::: Supplied information
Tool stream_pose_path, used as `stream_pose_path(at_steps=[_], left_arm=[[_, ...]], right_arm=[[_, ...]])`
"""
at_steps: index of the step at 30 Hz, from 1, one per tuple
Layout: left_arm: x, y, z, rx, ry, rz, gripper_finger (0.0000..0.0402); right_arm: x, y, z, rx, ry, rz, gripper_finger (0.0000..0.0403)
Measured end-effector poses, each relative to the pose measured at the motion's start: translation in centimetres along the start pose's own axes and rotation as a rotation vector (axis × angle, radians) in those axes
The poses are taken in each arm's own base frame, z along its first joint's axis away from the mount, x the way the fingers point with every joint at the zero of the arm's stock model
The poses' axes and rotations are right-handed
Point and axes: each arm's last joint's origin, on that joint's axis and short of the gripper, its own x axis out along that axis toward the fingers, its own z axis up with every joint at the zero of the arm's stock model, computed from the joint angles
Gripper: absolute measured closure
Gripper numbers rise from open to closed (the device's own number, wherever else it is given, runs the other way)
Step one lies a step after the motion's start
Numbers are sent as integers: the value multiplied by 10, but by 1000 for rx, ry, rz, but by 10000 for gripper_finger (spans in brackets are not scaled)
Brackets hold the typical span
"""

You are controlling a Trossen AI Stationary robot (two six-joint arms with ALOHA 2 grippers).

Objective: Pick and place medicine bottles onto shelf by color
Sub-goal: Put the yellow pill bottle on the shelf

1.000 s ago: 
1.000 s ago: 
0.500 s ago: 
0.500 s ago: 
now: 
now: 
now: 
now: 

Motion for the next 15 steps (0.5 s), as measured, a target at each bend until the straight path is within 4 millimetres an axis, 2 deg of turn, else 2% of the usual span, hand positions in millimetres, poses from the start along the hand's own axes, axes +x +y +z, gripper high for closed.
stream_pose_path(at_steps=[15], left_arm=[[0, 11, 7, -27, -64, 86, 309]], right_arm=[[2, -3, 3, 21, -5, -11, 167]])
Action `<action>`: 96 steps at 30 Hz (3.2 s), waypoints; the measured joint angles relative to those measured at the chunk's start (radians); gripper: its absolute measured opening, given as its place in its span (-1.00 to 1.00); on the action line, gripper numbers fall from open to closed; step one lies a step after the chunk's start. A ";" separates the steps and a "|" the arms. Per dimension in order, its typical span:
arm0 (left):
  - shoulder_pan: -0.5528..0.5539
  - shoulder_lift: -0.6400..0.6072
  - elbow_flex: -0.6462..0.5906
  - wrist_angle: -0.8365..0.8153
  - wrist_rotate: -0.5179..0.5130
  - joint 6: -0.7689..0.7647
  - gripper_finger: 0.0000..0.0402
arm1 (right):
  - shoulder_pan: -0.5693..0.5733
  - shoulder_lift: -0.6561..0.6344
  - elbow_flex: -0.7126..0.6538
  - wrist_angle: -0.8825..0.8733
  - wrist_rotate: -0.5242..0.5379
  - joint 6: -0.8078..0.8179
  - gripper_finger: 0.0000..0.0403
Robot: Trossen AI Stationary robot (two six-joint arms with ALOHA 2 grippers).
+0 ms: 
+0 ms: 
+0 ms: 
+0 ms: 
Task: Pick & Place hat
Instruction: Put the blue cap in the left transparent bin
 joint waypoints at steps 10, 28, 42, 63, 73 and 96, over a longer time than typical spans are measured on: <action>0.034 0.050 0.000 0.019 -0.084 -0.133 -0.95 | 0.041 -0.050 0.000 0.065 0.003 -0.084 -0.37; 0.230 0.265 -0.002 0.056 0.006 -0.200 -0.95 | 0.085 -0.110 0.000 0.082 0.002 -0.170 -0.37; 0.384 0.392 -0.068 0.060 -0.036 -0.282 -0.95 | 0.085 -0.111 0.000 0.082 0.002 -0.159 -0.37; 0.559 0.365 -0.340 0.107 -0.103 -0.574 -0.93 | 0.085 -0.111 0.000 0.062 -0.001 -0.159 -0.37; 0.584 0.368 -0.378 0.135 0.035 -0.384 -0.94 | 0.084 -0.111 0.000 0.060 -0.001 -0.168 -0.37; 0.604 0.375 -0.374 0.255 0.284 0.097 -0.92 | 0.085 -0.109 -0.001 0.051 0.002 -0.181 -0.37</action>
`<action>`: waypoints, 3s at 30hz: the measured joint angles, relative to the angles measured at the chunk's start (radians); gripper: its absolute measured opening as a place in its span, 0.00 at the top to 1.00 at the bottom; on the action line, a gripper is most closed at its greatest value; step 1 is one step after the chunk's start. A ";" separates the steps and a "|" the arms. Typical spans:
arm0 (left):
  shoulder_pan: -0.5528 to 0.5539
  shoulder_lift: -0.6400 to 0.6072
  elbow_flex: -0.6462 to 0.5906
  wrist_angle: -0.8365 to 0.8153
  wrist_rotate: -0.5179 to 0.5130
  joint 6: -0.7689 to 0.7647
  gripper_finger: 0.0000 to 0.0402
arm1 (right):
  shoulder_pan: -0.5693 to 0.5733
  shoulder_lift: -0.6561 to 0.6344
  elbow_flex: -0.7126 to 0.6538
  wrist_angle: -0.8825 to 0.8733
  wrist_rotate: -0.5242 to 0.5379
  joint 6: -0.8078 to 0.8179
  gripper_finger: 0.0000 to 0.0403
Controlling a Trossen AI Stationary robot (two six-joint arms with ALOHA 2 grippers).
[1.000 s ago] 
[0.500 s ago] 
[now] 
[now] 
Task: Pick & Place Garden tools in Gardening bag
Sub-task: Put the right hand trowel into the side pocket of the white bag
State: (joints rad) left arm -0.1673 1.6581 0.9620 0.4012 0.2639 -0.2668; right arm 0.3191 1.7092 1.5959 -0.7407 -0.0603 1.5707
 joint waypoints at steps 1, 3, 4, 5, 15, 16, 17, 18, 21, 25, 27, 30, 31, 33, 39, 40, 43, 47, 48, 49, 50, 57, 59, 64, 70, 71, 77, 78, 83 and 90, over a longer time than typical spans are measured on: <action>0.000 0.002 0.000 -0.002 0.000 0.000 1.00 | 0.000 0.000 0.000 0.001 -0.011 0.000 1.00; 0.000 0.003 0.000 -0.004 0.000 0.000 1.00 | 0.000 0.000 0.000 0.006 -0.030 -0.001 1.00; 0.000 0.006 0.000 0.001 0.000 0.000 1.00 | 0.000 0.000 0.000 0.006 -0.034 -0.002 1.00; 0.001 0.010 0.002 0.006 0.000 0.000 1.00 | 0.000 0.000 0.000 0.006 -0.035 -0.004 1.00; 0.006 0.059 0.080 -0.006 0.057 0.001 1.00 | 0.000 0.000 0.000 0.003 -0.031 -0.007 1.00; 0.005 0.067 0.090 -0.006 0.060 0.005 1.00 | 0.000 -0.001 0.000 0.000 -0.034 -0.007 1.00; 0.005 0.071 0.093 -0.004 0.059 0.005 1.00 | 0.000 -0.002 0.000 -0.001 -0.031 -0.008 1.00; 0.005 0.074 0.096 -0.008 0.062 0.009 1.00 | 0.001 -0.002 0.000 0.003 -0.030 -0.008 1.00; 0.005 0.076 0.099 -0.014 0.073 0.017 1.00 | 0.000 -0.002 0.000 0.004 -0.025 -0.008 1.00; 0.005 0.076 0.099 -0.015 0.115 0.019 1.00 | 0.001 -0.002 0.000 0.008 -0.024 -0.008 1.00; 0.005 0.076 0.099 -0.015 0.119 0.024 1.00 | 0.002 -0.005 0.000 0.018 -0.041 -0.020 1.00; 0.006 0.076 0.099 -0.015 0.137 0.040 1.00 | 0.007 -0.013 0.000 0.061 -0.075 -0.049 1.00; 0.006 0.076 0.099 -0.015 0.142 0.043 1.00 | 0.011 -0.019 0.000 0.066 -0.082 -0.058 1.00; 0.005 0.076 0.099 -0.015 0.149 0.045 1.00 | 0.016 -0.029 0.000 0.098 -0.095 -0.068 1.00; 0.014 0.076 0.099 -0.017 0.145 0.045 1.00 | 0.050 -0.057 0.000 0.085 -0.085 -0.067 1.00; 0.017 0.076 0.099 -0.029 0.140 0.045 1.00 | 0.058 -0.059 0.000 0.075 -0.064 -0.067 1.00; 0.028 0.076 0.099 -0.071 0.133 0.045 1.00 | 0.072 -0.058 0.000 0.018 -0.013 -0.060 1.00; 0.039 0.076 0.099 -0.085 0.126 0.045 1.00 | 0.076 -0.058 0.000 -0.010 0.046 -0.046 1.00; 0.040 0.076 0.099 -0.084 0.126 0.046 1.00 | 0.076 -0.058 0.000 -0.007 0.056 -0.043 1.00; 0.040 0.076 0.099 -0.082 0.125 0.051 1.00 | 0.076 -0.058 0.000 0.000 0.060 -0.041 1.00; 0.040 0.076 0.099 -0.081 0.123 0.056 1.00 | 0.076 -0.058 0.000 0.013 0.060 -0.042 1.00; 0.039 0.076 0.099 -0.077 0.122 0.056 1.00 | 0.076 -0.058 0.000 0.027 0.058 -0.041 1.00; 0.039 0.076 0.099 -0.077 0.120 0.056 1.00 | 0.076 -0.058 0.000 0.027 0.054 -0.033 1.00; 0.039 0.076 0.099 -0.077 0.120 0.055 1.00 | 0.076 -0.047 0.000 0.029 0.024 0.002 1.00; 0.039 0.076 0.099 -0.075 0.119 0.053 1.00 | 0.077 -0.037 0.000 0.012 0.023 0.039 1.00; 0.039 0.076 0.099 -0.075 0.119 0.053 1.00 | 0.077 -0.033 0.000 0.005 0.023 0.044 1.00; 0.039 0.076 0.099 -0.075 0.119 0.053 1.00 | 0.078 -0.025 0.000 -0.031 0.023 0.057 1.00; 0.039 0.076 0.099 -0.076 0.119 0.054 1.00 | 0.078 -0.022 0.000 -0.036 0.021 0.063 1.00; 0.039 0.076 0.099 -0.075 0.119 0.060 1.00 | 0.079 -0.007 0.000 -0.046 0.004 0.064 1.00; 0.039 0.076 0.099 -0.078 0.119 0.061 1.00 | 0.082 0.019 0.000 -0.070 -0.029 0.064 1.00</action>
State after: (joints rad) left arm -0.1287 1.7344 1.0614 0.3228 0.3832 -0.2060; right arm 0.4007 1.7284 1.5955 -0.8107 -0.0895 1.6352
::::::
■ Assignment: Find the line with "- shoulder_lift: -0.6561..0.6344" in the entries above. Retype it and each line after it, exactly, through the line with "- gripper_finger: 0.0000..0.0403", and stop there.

■ Finished exercise:
  - shoulder_lift: -0.6561..0.6344
  - elbow_flex: -0.7126..0.6538
  - wrist_angle: -0.8825..0.8733
  - wrist_rotate: -0.5242..0.5379
  - joint 6: -0.8078..0.8179
  - gripper_finger: 0.0000..0.0403

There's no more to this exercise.